* WHAT YOU ARE ASKED TO DO
Every line of the listing is to be returned exactly as given.

* STORED DATA
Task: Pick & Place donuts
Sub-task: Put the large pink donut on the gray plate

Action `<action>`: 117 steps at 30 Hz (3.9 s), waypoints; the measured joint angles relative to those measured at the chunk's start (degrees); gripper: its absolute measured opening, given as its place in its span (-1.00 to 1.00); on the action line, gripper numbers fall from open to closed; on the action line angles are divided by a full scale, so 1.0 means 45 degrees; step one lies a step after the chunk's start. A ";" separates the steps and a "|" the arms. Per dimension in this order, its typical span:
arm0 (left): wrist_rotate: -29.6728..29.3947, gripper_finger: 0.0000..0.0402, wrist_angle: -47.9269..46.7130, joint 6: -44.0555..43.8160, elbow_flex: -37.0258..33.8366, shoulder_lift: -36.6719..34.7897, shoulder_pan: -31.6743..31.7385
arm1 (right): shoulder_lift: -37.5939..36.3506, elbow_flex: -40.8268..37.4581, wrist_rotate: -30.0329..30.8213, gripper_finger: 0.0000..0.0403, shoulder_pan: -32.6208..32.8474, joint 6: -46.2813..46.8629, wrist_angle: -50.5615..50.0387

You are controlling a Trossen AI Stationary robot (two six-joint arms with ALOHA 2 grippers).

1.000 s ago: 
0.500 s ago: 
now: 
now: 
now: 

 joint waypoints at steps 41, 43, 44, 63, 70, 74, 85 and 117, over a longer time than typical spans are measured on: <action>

* EXPECTED ANSWER
Task: Pick & Place donuts
Sub-task: Put the large pink donut on the gray plate

Action `<action>`: 117 steps at 30 Hz (3.9 s), waypoints; the measured joint angles relative to those measured at the chunk's start (degrees); gripper: its absolute measured opening, given as its place in its span (-1.00 to 1.00); on the action line, gripper numbers fall from open to closed; on the action line angles are divided by a full scale, so 1.0 means 45 degrees; step one lies a step after the chunk's start. A ";" separates the steps and a "|" the arms. Per dimension in this order, its typical span:
arm0 (left): wrist_rotate: -29.6728..29.3947, gripper_finger: 0.0000..0.0402, wrist_angle: -47.9269..46.7130, joint 6: -44.0555..43.8160, elbow_flex: -37.0258..33.8366, shoulder_lift: -36.6719..34.7897, shoulder_pan: -31.6743..31.7385
arm1 (right): shoulder_lift: -37.5939..36.3506, elbow_flex: -40.8268..37.4581, wrist_rotate: -30.0329..30.8213, gripper_finger: 0.0000..0.0403, shoulder_pan: -32.6208..32.8474, joint 6: -46.2813..46.8629, wrist_angle: -50.5615..50.0387

You are controlling a Trossen AI Stationary robot (two six-joint arms with ALOHA 2 grippers).

1.000 s ago: 
0.500 s ago: 
now: 
now: 
now: 

 joint waypoints at steps 41, 43, 44, 63, 70, 74, 85 and 117, over a longer time than typical spans are measured on: <action>

There's nothing left to add to the output.